Прасковья слушала, расспрашивала и про ферму, и про доярок, узнавала, с кем что сталось. Сама говорила мало. Встреться она с Анной Кошкиной или Любкой-Птичкой, похвалилась бы и Семеном Семеновичем, и городским житьем-бытьем, и платьем, и обещанной квартирой, так что их завидки взяли бы, а Устинье вот не могла хвалиться. Та сама спросила:
— Все в тесноте живете? Хотя бы комнатку вам дали.
— Двухкомнатную обещают, — проронила сквозь зубы Прасковья: когда еще что будет!
— Хорошо бы, коли так, хотя, того, голова, скажу: у нас жить стало не хуже. Даже лучше. Шуму-гаму нет, и воздух вольный, слышь, как медом пахнет.
— На выселках народ тяжелый, — возразила Прасковья, вспоминая пережитое.
— Что, того, народ? Такой, как везде.
Днем Прасковья так никуда и не сходила — ни в поле, ни на ферму, ни с кем не повстречалась, что-то ее останавливало.
Уснула на рассвете. Очнулась от того, что солнце, стоявшее довольно высоко, напекло ей щеку. Проснулась и, увидев хлопотавшую у печи Устинью, сказала:
— Я, Устюша, наверно, нынче уеду, а то завтра после праздника люду будет — на автобус не сядешь.
— Не погостишь? — спросила Устинья. — Картошку продала бы.
И хотя Прасковья на работе отпросилась на три дня, она скрыла это от Устиньи.

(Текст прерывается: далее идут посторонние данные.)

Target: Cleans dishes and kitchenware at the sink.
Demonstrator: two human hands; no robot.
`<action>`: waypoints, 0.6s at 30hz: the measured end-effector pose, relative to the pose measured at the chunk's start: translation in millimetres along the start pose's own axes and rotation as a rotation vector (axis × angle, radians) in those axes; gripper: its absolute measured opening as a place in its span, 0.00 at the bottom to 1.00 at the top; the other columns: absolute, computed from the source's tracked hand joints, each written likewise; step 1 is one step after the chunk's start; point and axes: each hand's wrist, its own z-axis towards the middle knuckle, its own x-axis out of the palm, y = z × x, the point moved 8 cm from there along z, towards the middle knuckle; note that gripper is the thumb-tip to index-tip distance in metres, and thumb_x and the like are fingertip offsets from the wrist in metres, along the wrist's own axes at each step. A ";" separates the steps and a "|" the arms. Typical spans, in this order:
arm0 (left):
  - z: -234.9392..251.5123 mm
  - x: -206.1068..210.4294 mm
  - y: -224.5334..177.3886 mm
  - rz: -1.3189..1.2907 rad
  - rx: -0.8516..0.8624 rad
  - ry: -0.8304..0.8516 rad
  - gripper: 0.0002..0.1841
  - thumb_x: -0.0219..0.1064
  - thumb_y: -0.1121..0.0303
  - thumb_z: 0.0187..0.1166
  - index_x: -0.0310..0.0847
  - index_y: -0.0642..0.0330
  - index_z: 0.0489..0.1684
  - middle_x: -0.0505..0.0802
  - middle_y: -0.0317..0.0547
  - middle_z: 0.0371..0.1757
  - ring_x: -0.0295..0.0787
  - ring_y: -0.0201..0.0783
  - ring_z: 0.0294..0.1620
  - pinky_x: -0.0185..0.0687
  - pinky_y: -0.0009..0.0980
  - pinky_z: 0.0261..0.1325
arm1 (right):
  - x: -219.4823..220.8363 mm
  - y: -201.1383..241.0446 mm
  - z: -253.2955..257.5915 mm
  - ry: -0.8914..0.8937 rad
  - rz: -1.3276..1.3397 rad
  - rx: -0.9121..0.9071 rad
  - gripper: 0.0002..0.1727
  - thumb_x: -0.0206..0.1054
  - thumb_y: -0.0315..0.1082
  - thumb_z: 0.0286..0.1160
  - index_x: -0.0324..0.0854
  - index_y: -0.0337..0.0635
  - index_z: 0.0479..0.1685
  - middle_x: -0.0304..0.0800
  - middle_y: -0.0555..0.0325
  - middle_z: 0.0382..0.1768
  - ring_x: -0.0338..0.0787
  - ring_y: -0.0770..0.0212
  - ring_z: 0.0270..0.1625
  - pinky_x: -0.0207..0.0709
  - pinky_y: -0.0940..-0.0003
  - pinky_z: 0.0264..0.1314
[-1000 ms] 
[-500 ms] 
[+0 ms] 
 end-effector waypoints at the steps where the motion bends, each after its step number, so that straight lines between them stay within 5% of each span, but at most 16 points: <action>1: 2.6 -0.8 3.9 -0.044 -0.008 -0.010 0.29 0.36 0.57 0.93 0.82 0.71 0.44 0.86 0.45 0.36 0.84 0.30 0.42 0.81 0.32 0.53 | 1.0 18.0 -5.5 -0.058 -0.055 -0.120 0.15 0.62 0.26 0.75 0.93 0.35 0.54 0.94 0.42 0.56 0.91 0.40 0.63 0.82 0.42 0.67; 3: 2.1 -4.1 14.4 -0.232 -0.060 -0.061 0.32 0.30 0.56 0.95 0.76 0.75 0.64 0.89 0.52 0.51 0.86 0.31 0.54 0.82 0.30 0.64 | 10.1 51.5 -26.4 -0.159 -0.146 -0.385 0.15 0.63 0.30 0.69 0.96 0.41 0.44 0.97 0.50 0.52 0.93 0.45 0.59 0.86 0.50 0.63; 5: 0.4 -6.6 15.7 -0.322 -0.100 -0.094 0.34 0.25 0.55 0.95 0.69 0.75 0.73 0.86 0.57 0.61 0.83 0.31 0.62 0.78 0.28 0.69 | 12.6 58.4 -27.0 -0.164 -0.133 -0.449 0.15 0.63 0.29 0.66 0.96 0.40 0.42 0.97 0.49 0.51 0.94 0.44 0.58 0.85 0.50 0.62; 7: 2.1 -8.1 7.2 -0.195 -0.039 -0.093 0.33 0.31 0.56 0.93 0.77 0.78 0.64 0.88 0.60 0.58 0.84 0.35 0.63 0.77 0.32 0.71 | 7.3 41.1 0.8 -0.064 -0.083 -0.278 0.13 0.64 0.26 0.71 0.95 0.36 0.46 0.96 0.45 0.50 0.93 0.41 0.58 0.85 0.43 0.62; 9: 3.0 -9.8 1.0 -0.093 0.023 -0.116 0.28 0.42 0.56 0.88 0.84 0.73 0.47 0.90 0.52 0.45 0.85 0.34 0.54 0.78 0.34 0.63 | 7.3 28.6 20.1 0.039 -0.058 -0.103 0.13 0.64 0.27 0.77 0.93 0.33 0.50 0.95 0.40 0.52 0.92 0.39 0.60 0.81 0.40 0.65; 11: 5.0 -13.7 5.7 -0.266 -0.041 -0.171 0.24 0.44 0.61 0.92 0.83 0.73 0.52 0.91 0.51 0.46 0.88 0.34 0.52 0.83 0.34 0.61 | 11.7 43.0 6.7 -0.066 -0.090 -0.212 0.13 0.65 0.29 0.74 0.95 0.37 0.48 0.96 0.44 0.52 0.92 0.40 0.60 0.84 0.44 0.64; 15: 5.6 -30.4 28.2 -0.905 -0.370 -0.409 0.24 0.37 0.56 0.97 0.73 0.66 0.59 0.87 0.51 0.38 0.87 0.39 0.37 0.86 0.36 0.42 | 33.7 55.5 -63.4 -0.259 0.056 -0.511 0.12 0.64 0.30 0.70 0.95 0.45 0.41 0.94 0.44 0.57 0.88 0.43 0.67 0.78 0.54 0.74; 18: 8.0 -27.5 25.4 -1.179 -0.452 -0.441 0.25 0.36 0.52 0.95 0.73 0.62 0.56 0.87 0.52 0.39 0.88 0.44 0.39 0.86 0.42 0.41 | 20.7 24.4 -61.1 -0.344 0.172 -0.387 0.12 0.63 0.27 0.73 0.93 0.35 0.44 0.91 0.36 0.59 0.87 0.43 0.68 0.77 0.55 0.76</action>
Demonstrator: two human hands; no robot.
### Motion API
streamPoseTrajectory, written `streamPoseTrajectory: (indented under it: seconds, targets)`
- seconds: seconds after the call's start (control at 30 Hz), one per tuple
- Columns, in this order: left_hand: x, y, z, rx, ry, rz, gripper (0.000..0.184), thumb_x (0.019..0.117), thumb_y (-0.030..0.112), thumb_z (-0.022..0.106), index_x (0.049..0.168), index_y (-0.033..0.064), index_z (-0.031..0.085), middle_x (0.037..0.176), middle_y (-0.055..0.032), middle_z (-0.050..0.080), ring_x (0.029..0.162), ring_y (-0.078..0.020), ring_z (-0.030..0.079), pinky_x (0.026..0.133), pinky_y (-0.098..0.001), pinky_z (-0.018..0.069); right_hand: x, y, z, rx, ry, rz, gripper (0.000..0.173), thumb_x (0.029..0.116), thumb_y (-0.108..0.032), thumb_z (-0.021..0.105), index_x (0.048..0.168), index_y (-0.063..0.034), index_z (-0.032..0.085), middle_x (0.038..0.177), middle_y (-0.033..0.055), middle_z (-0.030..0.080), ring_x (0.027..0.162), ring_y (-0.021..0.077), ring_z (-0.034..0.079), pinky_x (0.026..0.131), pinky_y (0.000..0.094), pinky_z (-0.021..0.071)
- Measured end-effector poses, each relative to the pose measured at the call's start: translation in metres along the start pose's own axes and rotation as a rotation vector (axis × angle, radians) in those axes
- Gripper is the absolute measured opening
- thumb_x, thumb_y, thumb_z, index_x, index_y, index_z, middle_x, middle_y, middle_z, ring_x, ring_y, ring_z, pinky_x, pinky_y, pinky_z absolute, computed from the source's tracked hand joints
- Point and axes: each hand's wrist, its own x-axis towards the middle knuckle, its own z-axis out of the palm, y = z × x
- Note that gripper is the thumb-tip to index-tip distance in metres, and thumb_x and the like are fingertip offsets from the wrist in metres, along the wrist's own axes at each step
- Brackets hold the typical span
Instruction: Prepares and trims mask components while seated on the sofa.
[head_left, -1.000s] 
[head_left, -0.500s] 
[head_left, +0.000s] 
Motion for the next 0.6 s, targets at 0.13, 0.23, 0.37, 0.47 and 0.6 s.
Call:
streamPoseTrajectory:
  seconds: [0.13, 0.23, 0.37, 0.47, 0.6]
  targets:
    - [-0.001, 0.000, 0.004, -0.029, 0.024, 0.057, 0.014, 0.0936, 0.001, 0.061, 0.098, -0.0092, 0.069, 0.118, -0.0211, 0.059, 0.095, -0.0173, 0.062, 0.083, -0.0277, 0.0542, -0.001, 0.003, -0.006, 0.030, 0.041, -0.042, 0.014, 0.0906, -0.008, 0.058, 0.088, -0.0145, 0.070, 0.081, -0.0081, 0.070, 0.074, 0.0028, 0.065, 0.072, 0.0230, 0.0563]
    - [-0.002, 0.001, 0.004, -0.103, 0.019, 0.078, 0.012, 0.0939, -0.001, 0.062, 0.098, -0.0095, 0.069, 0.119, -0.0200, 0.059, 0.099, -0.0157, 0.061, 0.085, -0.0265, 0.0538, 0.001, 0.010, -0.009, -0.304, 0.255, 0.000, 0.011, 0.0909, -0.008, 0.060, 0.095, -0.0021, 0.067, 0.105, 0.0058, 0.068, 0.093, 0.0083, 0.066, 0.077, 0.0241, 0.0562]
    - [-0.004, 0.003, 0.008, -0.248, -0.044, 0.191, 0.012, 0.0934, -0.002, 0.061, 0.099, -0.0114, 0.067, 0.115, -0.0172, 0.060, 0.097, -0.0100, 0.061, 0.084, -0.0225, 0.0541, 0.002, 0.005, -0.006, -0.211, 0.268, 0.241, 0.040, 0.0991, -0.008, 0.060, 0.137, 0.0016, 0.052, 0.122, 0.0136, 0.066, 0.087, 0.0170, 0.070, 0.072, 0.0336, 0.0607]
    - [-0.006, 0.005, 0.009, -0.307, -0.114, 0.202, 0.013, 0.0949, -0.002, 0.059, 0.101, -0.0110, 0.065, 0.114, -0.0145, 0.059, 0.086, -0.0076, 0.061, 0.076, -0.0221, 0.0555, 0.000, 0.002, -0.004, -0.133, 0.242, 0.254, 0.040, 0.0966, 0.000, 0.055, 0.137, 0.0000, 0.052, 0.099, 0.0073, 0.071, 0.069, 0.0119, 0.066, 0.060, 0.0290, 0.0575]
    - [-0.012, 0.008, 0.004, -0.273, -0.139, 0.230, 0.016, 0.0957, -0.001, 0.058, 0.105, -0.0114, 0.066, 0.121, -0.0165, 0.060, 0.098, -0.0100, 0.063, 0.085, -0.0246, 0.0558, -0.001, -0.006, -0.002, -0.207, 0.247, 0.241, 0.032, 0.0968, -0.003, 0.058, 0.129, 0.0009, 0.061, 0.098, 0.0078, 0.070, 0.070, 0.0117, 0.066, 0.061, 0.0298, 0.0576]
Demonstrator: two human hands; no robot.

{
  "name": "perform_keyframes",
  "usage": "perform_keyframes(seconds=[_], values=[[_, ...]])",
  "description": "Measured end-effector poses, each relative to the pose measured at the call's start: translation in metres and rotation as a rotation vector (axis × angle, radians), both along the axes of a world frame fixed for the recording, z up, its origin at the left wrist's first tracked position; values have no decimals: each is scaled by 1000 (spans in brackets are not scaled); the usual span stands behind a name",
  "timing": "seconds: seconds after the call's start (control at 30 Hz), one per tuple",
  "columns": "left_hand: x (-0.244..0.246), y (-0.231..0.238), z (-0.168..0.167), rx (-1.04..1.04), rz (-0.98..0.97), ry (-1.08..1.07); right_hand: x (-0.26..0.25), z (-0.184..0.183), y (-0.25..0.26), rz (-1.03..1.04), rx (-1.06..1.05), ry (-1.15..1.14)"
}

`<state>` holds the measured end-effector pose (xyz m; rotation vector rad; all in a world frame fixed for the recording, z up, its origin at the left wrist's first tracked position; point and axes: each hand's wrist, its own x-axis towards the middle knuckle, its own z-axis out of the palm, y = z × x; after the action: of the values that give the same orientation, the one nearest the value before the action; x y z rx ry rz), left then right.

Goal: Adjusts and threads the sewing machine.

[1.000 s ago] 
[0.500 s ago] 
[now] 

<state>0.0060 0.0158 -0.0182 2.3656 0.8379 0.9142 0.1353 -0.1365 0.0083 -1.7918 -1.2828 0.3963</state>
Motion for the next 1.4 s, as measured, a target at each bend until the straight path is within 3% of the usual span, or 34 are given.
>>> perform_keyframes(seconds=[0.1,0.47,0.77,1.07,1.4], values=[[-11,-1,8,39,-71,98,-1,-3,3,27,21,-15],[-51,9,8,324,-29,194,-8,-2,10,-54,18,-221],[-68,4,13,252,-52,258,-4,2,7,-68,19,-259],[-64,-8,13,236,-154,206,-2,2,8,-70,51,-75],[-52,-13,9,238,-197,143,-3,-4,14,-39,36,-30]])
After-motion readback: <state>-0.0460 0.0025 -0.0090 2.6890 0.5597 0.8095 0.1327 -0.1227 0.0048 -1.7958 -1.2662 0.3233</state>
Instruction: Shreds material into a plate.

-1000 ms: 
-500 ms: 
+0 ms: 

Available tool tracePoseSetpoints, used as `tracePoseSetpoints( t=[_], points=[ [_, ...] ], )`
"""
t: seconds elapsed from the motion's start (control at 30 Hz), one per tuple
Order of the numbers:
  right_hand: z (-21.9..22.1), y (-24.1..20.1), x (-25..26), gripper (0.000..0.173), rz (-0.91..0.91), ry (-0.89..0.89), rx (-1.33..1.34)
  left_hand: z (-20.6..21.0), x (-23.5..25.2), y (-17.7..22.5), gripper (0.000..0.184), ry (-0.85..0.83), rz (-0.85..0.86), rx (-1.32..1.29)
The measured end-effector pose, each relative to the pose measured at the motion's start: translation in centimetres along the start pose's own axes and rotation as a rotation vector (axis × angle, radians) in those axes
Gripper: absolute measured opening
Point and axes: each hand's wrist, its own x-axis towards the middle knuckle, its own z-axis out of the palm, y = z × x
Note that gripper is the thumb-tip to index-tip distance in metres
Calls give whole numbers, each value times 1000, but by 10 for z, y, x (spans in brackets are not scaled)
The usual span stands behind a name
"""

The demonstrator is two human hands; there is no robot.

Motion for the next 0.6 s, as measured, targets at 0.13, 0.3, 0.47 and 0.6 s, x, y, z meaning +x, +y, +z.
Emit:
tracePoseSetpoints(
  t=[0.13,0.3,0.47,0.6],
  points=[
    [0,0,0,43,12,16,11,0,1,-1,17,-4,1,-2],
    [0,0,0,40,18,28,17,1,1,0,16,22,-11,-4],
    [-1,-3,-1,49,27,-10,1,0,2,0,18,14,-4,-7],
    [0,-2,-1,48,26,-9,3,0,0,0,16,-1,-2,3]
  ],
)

— На стройке срочные дела. Семен Семеныч один, он точно ребенок малый, когда один-то. Скажи Маше: не сержусь я на нее. Я, Устюша, гнала ее с выселок: боялась, как бы мою жизнь не повторила, да, видно, время другое. А картошку продай. И дом продавай, я тебе доверенность вышлю.